» **WORK REQUIRED**
Where a line of the data holds the word "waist", copy that line.

» **SUPPLIED INFORMATION**
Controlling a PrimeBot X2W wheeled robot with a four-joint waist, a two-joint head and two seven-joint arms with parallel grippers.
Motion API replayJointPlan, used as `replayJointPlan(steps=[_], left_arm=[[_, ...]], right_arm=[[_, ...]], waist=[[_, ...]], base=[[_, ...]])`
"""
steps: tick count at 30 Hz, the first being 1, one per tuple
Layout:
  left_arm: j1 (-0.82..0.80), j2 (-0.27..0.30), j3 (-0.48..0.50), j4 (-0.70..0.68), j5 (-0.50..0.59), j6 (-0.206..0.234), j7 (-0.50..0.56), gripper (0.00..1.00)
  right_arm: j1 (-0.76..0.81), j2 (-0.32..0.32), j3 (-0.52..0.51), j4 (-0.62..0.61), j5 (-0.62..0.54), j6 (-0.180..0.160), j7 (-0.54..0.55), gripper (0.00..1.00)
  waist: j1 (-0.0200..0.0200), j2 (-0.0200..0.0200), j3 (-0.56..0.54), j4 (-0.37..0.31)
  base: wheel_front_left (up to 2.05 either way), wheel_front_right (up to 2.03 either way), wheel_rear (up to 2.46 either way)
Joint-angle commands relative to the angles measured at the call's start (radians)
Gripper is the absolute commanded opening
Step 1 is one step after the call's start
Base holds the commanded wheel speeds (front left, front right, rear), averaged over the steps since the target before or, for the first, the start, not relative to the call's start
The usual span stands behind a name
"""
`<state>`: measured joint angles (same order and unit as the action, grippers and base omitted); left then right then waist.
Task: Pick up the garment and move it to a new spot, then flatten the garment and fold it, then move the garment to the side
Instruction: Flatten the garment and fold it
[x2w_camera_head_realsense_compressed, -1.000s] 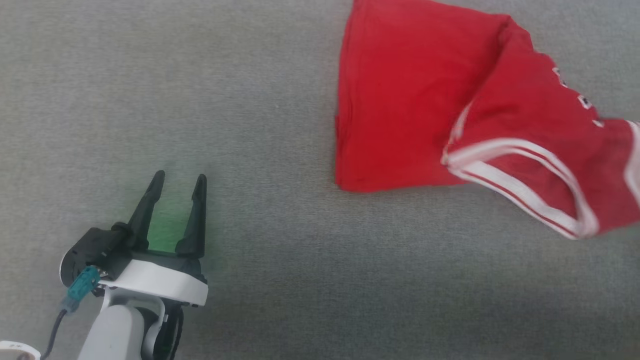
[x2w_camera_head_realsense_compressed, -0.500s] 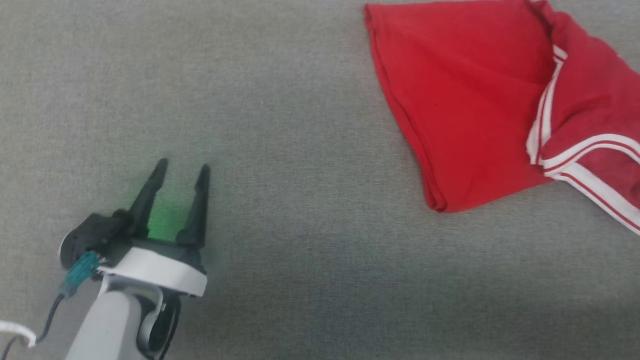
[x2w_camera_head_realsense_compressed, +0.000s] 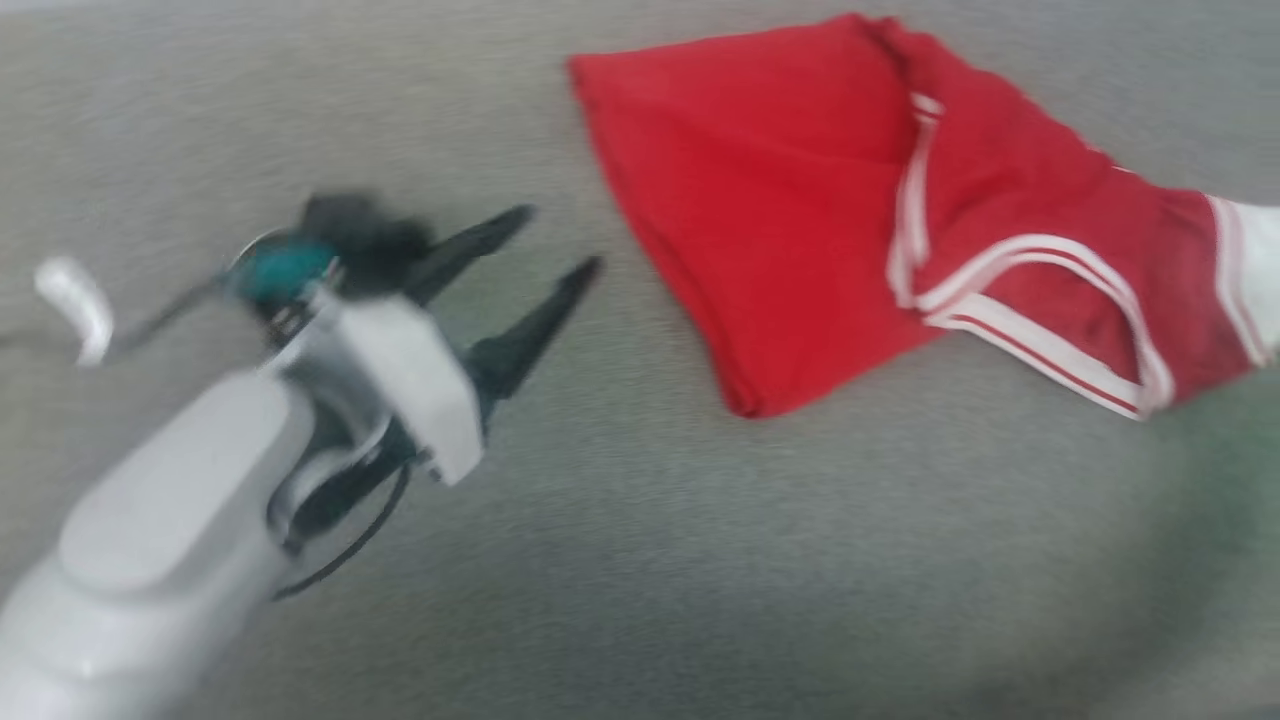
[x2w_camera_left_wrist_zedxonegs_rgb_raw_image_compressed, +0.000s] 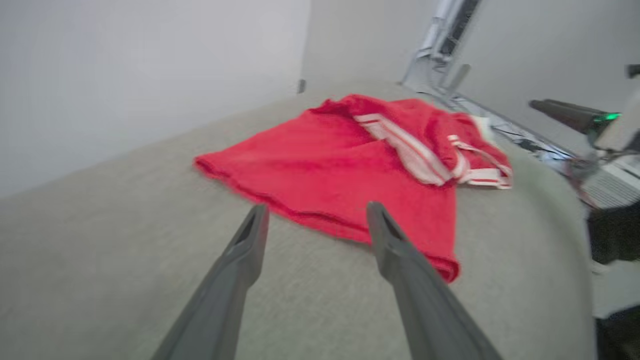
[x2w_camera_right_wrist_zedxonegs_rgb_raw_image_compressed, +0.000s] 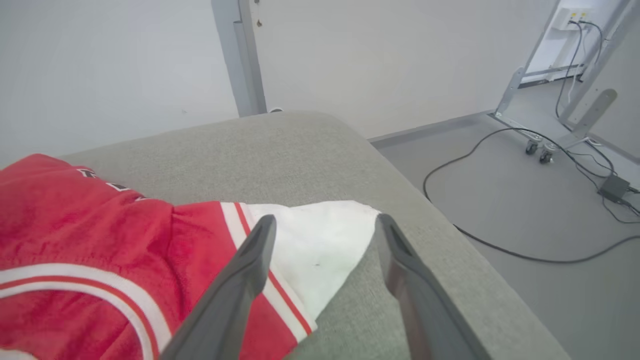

» **SOLUTION FOR THIS PROBLEM**
Controlling a PrimeBot X2W wheeled robot with a four-joint waist, a two-joint head and two seven-joint arms with parallel grippers.
Motion API replayJointPlan, used as `replayJointPlan(steps=[_], left_arm=[[_, ...]], right_arm=[[_, ...]], waist=[[_, ...]], base=[[_, ...]])`
  waist: j1 (-0.0200..0.0200), j2 (-0.0200..0.0200), j3 (-0.56..0.54), j4 (-0.37..0.31)
`<state>`: measured joint angles (same order and unit as the action, grippers and base omitted); left then right then waist.

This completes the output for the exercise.